## Directions for this task
A precise copy of the data is required, with every picture left out.

## Data shown
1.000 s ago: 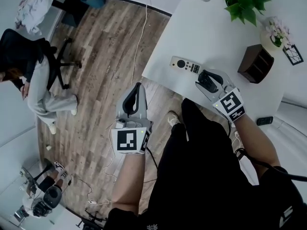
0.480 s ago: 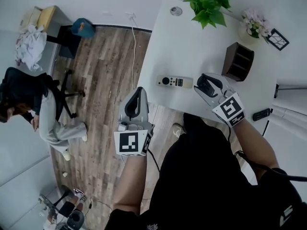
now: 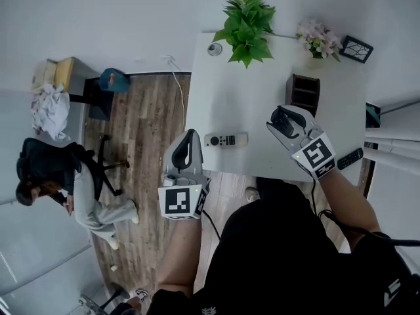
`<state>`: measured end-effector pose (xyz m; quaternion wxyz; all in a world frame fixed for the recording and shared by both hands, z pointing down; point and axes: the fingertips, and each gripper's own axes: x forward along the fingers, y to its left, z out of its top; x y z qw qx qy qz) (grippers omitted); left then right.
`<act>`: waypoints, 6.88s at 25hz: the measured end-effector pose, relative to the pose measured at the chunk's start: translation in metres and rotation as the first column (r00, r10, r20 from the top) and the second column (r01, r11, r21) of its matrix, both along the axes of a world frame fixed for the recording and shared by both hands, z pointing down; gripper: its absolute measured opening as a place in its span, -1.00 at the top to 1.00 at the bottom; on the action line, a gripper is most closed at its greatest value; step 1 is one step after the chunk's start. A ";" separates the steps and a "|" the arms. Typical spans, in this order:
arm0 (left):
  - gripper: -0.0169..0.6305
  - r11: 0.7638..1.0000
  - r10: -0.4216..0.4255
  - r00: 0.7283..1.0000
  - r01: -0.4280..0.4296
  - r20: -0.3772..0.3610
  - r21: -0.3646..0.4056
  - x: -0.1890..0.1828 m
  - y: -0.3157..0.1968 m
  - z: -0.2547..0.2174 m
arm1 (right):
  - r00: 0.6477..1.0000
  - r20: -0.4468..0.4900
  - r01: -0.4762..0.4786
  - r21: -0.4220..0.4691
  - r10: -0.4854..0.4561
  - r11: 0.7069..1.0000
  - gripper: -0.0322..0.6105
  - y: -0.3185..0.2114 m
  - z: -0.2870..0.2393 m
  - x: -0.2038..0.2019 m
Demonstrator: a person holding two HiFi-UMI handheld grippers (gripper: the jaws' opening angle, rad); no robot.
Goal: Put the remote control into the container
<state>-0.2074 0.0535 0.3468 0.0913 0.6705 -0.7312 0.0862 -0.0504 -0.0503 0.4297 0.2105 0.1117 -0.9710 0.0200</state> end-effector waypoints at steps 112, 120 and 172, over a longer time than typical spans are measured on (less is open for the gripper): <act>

## Solution to the exercise
1.000 s ago: 
0.480 s ago: 
now: 
`<state>`: measured end-effector pose (xyz m; quaternion wxyz; all in a world frame fixed for the recording and shared by both hands, z pointing down; point and axes: the fingertips, and each gripper's own axes: x forward along the fingers, y to its left, z out of its top; x y z qw qx qy qz) (grippers omitted); left then right.
`<act>`: waypoints, 6.88s at 25hz: the measured end-effector pose, relative to the pose measured at the chunk's start: translation in metres and rotation as the first column (r00, r10, r20 from the top) and the second column (r01, r11, r21) of its matrix, both along the axes of a world frame fixed for the recording and shared by both hands, z pointing down; gripper: its absolute measured opening as a place in its span, -1.00 at the top to 1.00 at the bottom; on the action line, a gripper is most closed at its greatest value; step 1 is one step after the chunk's start. A ";" separates the steps and a "|" the arms. Typical spans, in this order:
arm0 (left):
  - gripper: -0.0169..0.6305
  - r11: 0.7638..1.0000
  - r10: -0.4216..0.4255
  - r00: 0.7283..1.0000
  - r01: -0.4280..0.4296
  - r20: -0.3772..0.3610
  - r21: -0.3646..0.4056
  - x: -0.1890..0.1828 m
  - y: -0.3157..0.1968 m
  - z: -0.2547..0.2174 m
arm1 (right):
  - r00: 0.6477..1.0000
  - r20: -0.4468..0.4900
  - r01: -0.4762..0.4786
  - r21: -0.4220..0.4691
  - r10: -0.4854..0.4561
  - r11: 0.7069..1.0000
  - gripper: -0.0322..0.6105
  - y: -0.3185..0.2114 m
  - z: -0.2870..0.2393 m
  - x: -0.2038..0.2019 m
Demonstrator: a person holding two HiFi-UMI handheld grippers (gripper: the jaws' opening angle, rad); no robot.
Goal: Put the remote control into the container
<state>-0.2074 0.0535 0.3468 0.0913 0.6705 -0.7312 0.0862 -0.0504 -0.0503 0.4297 0.2105 0.1117 -0.9710 0.0200</state> end-effector waypoints at steps 112, 120 and 172, over a longer time than typical spans are measured on (less is open for the gripper): <act>

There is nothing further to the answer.